I also love the completely tactless shrink at the end of the movie. “Did he kill my sister?” Lila asks. “Yes,” he says, as if she was asking if it was raining. But then he says “And no!”, which, if it were me, would sound like he meant my beloved sibling wasn’t dead after all. Jerk.

Another oddly puzzling thing – what’s with everyone getting out of their cars on the passenger side? When Marion does it when she first arrives at the motel, it’s one thing – it’s raining and the passenger side is closer to the sheltered porch (she gets soaked anyway). But why does Arbogast do it?

Man, if you don’t like this movie, you simply just don’t like horror movies. The shower scene may not be as effective anymore (and on that note, since Janet Leigh is billed under just about everyone else, it’s a wonder her death was such a shock. If you’re the “And...” cast member in a horror movie, you’re either the old professorial character with all the answers, or you’re dead!), but the movie as a whole is just wonderful in both technical and creative terms. And when Gus Van Sant goes to hell, I hope Satan cockpunches him twice as much as anyone else for his horrendous remake stinking up its legacy.

What say you?

*Answer: a really cute girl. One I never hooked up with anyway. Double waste of time!
** I actually watched the remake again on DVD, with commentary, to see if they explained themselves in a manner I could accept. They did not.
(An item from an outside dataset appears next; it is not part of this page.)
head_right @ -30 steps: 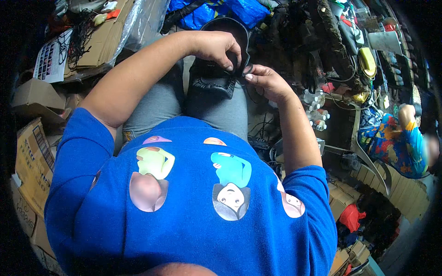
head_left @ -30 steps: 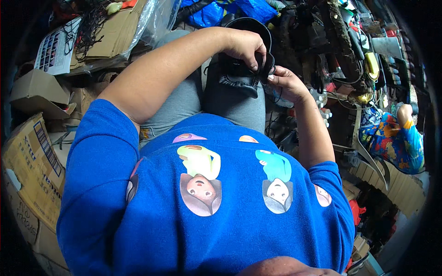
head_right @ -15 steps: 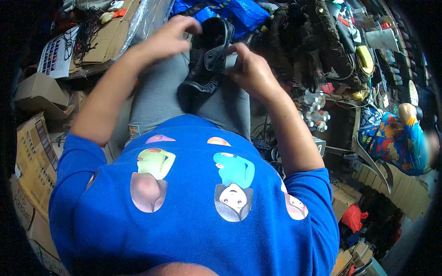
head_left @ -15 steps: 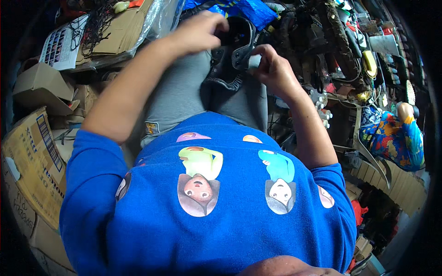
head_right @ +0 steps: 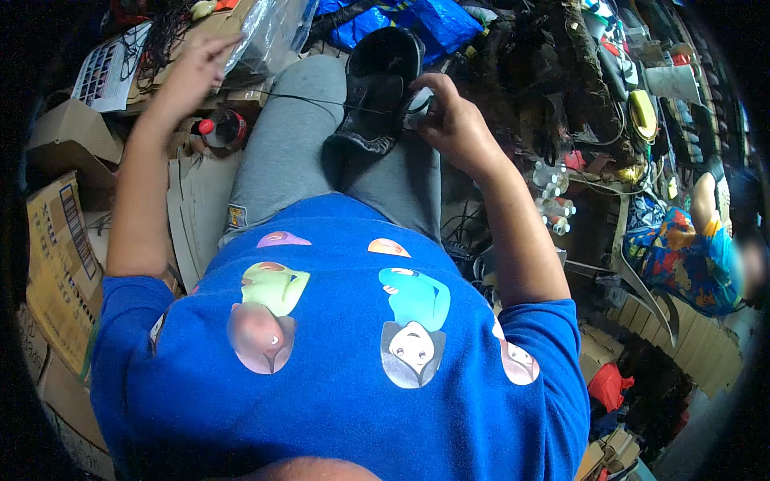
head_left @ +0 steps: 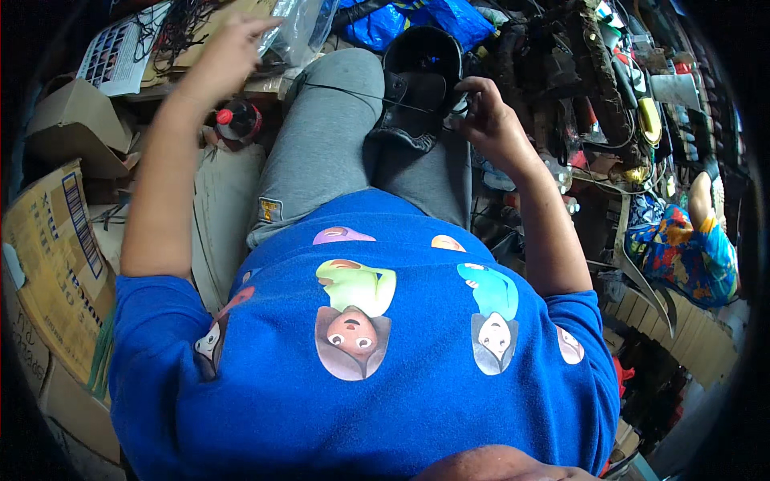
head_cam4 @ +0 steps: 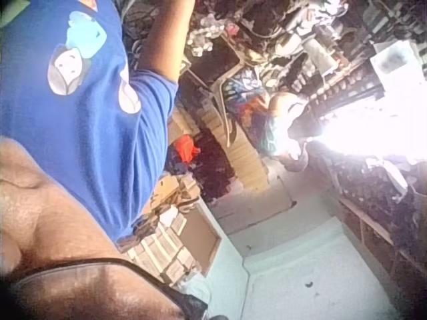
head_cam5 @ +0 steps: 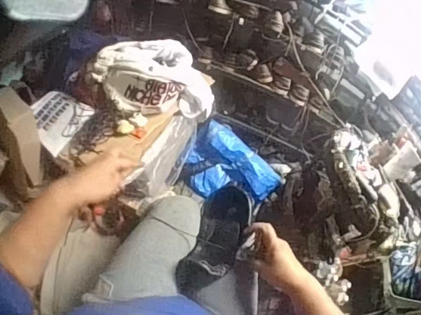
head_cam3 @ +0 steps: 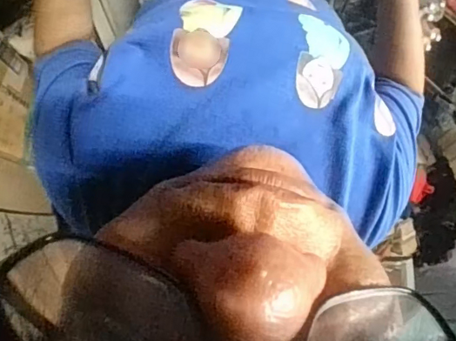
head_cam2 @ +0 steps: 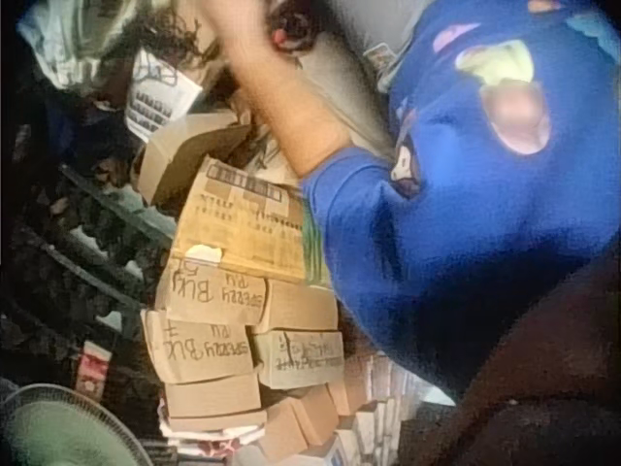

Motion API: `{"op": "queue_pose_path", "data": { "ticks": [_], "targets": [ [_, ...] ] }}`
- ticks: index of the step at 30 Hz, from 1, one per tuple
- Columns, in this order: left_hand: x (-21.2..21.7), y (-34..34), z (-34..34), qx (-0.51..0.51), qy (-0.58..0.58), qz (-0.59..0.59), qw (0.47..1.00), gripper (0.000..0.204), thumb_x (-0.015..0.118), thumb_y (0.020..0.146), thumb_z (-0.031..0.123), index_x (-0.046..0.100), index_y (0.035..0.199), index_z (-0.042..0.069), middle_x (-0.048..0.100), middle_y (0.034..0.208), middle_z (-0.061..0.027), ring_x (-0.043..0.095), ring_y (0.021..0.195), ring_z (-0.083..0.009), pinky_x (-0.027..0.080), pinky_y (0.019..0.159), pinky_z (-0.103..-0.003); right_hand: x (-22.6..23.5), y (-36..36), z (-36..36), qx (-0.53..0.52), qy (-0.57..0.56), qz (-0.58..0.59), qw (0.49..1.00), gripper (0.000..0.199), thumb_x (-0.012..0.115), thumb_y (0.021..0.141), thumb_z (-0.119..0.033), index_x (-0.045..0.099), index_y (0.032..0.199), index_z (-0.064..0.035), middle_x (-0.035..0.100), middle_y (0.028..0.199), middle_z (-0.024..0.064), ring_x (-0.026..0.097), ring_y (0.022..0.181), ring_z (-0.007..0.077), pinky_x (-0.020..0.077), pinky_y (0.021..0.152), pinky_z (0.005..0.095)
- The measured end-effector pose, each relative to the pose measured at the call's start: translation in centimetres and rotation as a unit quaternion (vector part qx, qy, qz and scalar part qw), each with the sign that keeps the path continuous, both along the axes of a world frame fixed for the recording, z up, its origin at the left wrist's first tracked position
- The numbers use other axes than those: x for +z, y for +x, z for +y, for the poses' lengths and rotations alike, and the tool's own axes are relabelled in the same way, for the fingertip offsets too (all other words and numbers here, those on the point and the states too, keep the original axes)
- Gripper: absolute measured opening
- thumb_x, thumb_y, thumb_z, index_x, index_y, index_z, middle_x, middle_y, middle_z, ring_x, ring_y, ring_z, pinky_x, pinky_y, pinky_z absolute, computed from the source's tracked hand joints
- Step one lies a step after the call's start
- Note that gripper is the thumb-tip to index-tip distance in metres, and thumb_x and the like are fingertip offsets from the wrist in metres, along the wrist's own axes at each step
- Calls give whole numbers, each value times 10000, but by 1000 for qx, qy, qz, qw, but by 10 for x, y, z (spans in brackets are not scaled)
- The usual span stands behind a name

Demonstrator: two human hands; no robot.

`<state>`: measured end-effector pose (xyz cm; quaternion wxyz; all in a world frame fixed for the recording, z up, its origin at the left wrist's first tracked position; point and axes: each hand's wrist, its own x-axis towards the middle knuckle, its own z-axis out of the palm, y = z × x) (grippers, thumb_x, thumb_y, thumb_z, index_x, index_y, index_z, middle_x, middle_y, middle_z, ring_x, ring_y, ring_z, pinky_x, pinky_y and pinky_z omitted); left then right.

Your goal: The recorder is threading shoelaces through the eyelets of a black leather boot.

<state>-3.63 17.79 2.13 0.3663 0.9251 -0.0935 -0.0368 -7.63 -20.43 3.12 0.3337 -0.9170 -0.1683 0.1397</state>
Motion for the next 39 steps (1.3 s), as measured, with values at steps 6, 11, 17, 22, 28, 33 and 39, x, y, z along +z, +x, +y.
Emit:
{"op": "queue_pose_path", "data": {
  "ticks": [6, 11, 17, 22, 28, 33, 39],
  "targets": [
    [-10, -49, -105, -131, -86, -123, 980, 154, 654, 752, 47, 688, 893, 98, 570, 761, -65, 581, 778, -192, 453, 735, -330, -29, -2, -11, -36, 205, 62, 976, 522, 667, 760, 18, 439, 1202, -142, 392, 705, -38, 377, 660, 70, 348, 610, 212],
    [-25, -53, -135, -91, 133, -241, 957, 152, 712, 705, 143, 700, 849, 188, 571, 777, -14, 554, 857, -198, 338, 834, -370, -25, -5, -7, -55, 222, 79, 970, 495, 666, 778, 22, 447, 1196, -129, 376, 708, -58, 373, 666, 64, 342, 613, 206],
    [-33, -31, -144, -145, -29, -219, 964, 185, 712, 712, 176, 721, 891, 224, 526, 779, -1, 529, 855, -197, 341, 801, -357, -31, 9, -17, -30, 274, 134, 952, 509, 678, 770, 42, 483, 1207, -132, 366, 716, -63, 393, 672, 48, 354, 623, 193],
    [-37, -28, -146, -147, 9, -193, 970, 200, 703, 716, 165, 727, 891, 258, 515, 804, -4, 517, 870, -200, 336, 817, -352, -34, 15, -18, -25, 283, 131, 950, 476, 684, 759, 53, 529, 1171, -127, 376, 736, -71, 403, 682, 41, 368, 625, 192],
    [-38, -26, -146, -148, 17, -168, 974, 215, 688, 718, 149, 727, 897, 260, 514, 809, -7, 512, 892, -197, 326, 833, -355, -34, 16, -17, -35, 274, 134, 952, 455, 686, 752, 59, 553, 1144, -130, 388, 742, -74, 409, 687, 39, 373, 629, 188],
    [-37, -23, -151, -163, 28, -142, 976, 215, 660, 731, 136, 726, 899, 253, 513, 794, -3, 507, 906, -197, 321, 834, -360, -34, 17, -16, -22, 287, 134, 948, 473, 684, 751, 62, 552, 1161, -134, 383, 736, -77, 415, 688, 40, 381, 643, 182],
    [-34, -21, -141, -219, 12, -95, 971, 280, 623, 707, 83, 722, 922, 233, 548, 840, 2, 503, 954, -195, 307, 886, -374, -29, 1, -11, -99, 275, 56, 955, 407, 719, 752, 1, 589, 1127, -90, 506, 764, -47, 474, 725, 48, 416, 678, 204]
  ]
}}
  1. Great review, I wish I knew who the girl was...

  2. Yo! I like psycho a great deal, and saw it a year ago in a theater here in Budapest. But what the fuck's going on with that long explanation about Norman Bates' psychology at the end? It drags on and on and on... I'd like to think it was intentionally humorous, but I'm sure it wasn't. And, as usual, the driving scenes are horrible...

  3. Holy Methodical Madness Batman!!!!

    This movie sure is one of those films where you just can't stand to miss something! i in fact had rewind like the half the movie just so I wouldn't go out of my mind not knowing!!!

    This movie's methodical style makes it suspenseful, when other movies using the same technique are just plain boring! And I must say that for a true horror fan there's not a dull moment in the entire movie!!!

    And the end was priceless, Norman thinking in his mother's voice and smiling towards the camera when it starts to fade and you see his mother's skull replace his own features...that's just creepy!!!!!

    Loved this movie, and I definately need to watch it again soon!

  4. That girl who you were referring to is Alfred Hitchcock's Daughter, Pat.

  5. Well, I think it's safe to say that Psycho's legacy is still in tact, regardless of the atrocious remake. I mean, if someone is asked "Hey, have you see Psycho," most folks, thankfully, will think you're referring to the original. If they don't, then yes, cockpunching should ensue.

  6. why doesn't bloody-disgusting have Psycho on its database? It's a classic and should be added to the site.

  7. This is a really late comment, but the incredibly long scene at the end is something Hitchcock used a lot, what I was taught as a "recapitulation scene". It's where characters in the film stop to talk about what has happened, summing up details the audience may have missed or are important enough to hear again. For viewers back then, everything must have been such a mind rape that they needed a refreshment of what had happened, and the psychological issues involved (The fact that this was the first time a toilet was shown on-screen puts this in perspective). Now, we've seen so much messed-up stuff that we understand people are crazy, and some of us are crossdressers. It happens.

  8. I love horror films but Psycho really was lost on me. Maybe it's my age (I'm 19) or my lack of knowledge of cinematography but then again I immensely enjoyed Peeping Tom from the same year, so maybe I should rewatch it and see if my perspective's changed.